COLLECTED DATA section start
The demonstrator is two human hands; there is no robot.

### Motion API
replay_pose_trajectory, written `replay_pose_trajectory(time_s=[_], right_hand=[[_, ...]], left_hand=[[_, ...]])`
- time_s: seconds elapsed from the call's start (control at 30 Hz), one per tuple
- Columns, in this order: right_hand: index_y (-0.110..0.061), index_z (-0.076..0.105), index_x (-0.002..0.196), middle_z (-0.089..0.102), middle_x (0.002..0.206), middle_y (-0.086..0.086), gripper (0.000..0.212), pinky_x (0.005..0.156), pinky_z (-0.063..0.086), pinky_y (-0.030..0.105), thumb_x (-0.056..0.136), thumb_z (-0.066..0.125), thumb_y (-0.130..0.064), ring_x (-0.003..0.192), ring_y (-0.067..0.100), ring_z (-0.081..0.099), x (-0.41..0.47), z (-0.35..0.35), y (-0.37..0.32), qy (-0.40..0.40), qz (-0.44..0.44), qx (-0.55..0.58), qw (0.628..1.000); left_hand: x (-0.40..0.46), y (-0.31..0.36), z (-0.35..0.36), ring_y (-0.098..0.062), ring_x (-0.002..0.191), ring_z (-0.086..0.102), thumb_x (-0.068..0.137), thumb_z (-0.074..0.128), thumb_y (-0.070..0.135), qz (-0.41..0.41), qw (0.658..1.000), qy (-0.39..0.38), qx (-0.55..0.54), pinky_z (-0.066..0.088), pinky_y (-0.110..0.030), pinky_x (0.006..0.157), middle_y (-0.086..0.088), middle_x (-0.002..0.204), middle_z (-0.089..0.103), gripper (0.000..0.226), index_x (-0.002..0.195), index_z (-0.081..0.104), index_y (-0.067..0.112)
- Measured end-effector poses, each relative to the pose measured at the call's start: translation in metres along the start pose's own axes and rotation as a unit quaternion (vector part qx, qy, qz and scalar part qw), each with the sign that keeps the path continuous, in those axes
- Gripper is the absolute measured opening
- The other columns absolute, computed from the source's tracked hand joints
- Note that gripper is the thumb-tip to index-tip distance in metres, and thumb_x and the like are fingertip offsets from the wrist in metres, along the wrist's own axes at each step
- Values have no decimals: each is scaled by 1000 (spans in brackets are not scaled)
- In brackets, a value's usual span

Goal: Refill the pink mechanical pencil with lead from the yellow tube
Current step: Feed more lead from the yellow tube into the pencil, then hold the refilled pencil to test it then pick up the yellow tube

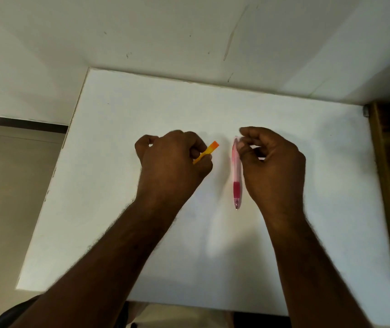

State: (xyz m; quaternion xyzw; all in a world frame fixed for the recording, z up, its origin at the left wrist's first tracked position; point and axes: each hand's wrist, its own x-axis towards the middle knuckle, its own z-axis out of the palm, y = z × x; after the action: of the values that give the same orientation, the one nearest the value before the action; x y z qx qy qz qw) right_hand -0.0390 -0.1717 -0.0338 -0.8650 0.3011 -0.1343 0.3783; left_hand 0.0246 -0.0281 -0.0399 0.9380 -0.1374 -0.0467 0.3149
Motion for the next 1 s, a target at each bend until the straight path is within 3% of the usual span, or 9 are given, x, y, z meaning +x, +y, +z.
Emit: replay_pose_trajectory(time_s=[0.13, 0.27, 0.33, 0.43, 0.5, 0.6, 0.73, 0.83, 1.0], right_hand=[[-21, 66, 129, 72, 116, 2, 45, 83, 44, 24, 89, 76, -39, 98, 22, 71, 0, 6, 7, -41, 39, -123, 991], [-18, 68, 125, 78, 111, 2, 42, 88, 48, 30, 88, 74, -38, 100, 24, 73, -4, 15, 7, -58, 20, -169, 984], [-19, 72, 117, 80, 102, -1, 35, 86, 48, 27, 86, 76, -35, 94, 20, 74, -3, 15, 8, -53, 32, -134, 989], [-29, 76, 97, 77, 86, -14, 11, 81, 58, 27, 87, 77, -29, 80, 9, 73, 0, 14, 6, -61, 105, 72, 990], [-31, 76, 91, 78, 84, -14, 9, 81, 61, 29, 92, 72, -23, 83, 12, 75, 5, 11, 4, -76, 150, 235, 957], [-20, 72, 92, 76, 81, -1, 18, 78, 62, 35, 100, 57, -16, 77, 20, 75, 9, 5, 0, -108, 210, 486, 842], [-14, 63, 85, 53, 67, 3, 36, 65, 39, 33, 99, 41, -38, 58, 16, 42, 8, -1, -5, -163, 210, 649, 713], [-12, 56, 72, 39, 60, 1, 59, 61, 33, 34, 97, 35, -62, 57, 16, 30, 9, -4, -7, -181, 198, 675, 687], [-12, 48, 62, 35, 53, 0, 51, 58, 29, 34, 98, 35, -47, 53, 17, 24, 8, -6, -12, -165, 189, 682, 687]], left_hand=[[1, -5, 4, -9, 76, 65, 80, 74, 41, -56, 997, -44, 6, 46, -43, 97, 15, 71, 64, 13, 81, 69, 30], [1, -7, 7, -18, 84, 65, 78, 78, 49, -69, 997, -42, 23, 52, -45, 91, 9, 83, 65, 29, 93, 72, 25], [2, -8, 9, -19, 85, 66, 76, 79, 51, -65, 997, -35, 23, 53, -43, 88, 5, 87, 69, 35, 95, 72, 23], [3, -10, 9, -16, 81, 64, 73, 80, 56, -67, 997, -26, 17, 53, -35, 80, 4, 89, 71, 42, 98, 74, 21], [5, -11, 8, -11, 78, 60, 73, 79, 58, -73, 997, -19, 9, 46, -27, 72, 6, 90, 70, 44, 99, 74, 23], [5, -12, 3, -7, 73, 57, 74, 77, 60, -75, 997, 2, 2, 35, -20, 59, 10, 90, 69, 41, 97, 72, 26], [6, -9, -2, -5, 73, 62, 77, 70, 63, -63, 997, 37, -1, 41, -23, 63, 13, 87, 69, 38, 95, 72, 30], [5, -7, -3, -8, 76, 64, 81, 68, 61, -46, 998, 49, -5, 49, -27, 70, 12, 90, 68, 36, 99, 71, 29], [4, -2, -4, -7, 79, 62, 83, 66, 57, -33, 997, 62, -31, 52, -29, 72, 14, 94, 66, 39, 113, 65, 31]])
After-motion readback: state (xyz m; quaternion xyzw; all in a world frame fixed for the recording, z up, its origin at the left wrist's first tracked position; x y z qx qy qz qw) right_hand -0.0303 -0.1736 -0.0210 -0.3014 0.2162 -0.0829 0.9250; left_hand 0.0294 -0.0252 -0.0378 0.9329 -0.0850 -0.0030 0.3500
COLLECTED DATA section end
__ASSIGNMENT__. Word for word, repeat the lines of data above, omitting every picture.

__RESPONSE TO THE EXERCISE__.
The demonstrator is two human hands; there is no robot.

### Motion API
replay_pose_trajectory, written `replay_pose_trajectory(time_s=[_], right_hand=[[_, ...]], left_hand=[[_, ...]])`
- time_s: seconds elapsed from the call's start (control at 30 Hz), one per tuple
- Columns, in this order: right_hand: index_y (-0.110..0.061), index_z (-0.076..0.105), index_x (-0.002..0.196), middle_z (-0.089..0.102), middle_x (0.002..0.206), middle_y (-0.086..0.086), gripper (0.000..0.212), pinky_x (0.005..0.156), pinky_z (-0.063..0.086), pinky_y (-0.030..0.105), thumb_x (-0.056..0.136), thumb_z (-0.066..0.125), thumb_y (-0.130..0.064), ring_x (-0.003..0.192), ring_y (-0.067..0.100), ring_z (-0.081..0.099), x (-0.41..0.47), z (-0.35..0.35), y (-0.37..0.32), qy (-0.40..0.40), qz (-0.44..0.44), qx (-0.55..0.58), qw (0.628..1.000); left_hand: x (-0.40..0.46), y (-0.31..0.36), z (-0.35..0.36), ring_y (-0.098..0.062), ring_x (-0.002..0.191), ring_z (-0.086..0.102), thumb_x (-0.068..0.137), thumb_z (-0.074..0.128), thumb_y (-0.070..0.135), qz (-0.41..0.41), qw (0.658..1.000), qy (-0.39..0.38), qx (-0.55..0.54), pinky_z (-0.066..0.088), pinky_y (-0.110..0.030), pinky_x (0.006..0.157), middle_y (-0.086..0.088), middle_x (-0.002..0.204), middle_z (-0.089..0.103), gripper (0.000..0.226), index_x (-0.002..0.195), index_z (-0.081..0.104), index_y (-0.067..0.112)
- Measured end-effector poses, each relative to the pose measured at the call's start: translation in metres along the start pose's own axes and rotation as a unit quaternion (vector part qx, qy, qz and scalar part qw), each with the sign that keeps the path continuous, in those axes
- Gripper is the absolute measured opening
- The other columns absolute, computed from the source's tracked hand joints
- Note that gripper is the thumb-tip to index-tip distance in metres, and thumb_x and the like are fingertip offsets from the wrist in metres, along the wrist's own axes at each step
- Values have no decimals: each is scaled by 1000 (spans in brackets are not scaled)
- In brackets, a value's usual span

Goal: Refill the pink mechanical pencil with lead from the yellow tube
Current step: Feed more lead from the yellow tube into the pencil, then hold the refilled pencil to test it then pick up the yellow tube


State: (xyz m; quaternion xyzw; all in a world frame fixed for the recording, z up, its origin at the left wrist's first tracked position; point and axes: each hand's wrist, its own x-axis towards the middle knuckle, its own z-axis out of the palm, y = z × x; after the action: of the values that give the same orientation, the one nearest the value before the action; x y z qx qy qz qw) right_hand -0.0390 -0.1717 -0.0338 -0.8650 0.3011 -0.1343 0.3783; left_hand 0.0246 -0.0281 -0.0399 0.9380 -0.1374 -0.0467 0.3149
Motion for the next 1 s, a target at each bend until the straight path is within 3% of the usual span, or 9 are given, x, y, z meaning +x, +y, +z.
Emit: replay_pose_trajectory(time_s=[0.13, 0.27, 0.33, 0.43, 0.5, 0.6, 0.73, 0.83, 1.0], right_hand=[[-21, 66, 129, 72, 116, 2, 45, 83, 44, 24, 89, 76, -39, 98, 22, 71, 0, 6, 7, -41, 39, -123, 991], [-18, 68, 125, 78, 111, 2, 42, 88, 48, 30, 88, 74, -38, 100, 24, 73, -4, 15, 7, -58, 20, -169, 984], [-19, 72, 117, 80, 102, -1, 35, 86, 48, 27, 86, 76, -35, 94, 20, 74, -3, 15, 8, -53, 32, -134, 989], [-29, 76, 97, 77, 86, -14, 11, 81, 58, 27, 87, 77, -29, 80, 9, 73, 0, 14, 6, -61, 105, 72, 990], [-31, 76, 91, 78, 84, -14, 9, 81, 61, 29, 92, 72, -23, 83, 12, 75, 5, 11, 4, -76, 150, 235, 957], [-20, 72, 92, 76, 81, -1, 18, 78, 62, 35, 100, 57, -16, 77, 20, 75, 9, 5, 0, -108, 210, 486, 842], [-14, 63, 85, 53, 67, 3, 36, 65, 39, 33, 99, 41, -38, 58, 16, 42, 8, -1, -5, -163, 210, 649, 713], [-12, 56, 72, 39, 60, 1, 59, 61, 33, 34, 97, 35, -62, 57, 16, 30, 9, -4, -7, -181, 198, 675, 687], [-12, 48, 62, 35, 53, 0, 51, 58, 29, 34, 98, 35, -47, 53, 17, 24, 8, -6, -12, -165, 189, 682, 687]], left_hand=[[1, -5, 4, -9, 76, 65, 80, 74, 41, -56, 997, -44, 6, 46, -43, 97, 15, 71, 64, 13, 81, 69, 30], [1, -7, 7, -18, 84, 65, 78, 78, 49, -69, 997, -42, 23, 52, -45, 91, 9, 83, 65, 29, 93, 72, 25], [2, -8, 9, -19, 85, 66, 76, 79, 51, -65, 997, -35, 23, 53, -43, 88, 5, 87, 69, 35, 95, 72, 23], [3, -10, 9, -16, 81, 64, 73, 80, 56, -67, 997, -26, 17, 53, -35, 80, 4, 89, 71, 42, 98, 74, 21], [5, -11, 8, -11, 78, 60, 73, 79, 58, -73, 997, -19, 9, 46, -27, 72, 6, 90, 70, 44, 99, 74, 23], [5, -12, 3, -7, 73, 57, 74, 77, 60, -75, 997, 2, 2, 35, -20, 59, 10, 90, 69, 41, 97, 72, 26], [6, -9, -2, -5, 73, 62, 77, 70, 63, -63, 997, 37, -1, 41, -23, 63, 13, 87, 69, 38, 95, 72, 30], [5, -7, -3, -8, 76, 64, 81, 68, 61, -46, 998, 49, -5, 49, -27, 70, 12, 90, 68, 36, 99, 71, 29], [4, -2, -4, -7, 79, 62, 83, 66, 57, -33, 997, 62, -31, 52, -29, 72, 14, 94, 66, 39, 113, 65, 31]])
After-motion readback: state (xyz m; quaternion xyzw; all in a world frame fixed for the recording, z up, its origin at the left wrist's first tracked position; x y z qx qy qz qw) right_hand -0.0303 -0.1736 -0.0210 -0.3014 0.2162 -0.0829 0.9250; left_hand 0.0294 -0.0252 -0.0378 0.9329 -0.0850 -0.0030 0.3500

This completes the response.